## [EXERCISE OBJECTIVE]
The expected output is the first line of the data below and every line after it, up to and including the line containing "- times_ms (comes", each reproduced exactly.

——————

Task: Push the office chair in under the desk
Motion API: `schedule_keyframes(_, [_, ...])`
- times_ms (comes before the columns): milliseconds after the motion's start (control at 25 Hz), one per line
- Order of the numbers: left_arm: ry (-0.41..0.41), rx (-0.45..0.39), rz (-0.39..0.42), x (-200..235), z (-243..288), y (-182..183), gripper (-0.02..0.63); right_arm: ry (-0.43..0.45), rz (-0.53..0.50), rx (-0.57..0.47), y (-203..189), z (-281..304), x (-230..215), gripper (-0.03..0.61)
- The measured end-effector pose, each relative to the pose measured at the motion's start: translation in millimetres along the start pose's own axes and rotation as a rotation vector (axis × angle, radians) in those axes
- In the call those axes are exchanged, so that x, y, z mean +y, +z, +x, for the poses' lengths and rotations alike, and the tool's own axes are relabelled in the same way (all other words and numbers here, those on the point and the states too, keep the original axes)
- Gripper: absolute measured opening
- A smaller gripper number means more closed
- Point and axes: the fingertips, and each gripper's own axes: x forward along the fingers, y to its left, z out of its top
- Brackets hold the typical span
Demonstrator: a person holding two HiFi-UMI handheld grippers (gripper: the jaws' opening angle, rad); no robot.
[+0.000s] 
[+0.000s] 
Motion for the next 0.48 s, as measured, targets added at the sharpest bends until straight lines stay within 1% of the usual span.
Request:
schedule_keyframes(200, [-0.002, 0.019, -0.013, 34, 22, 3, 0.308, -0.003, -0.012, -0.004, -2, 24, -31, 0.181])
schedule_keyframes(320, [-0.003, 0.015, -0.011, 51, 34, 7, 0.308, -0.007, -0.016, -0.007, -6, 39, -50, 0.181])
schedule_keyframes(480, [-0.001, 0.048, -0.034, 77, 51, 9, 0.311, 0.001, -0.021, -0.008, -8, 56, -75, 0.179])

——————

## [RESULT OF THE TASK]
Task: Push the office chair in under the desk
Motion API: `schedule_keyframes(_, [_, ...])`
- times_ms (comes before the columns): milliseconds after the motion's start (control at 25 Hz), one per line

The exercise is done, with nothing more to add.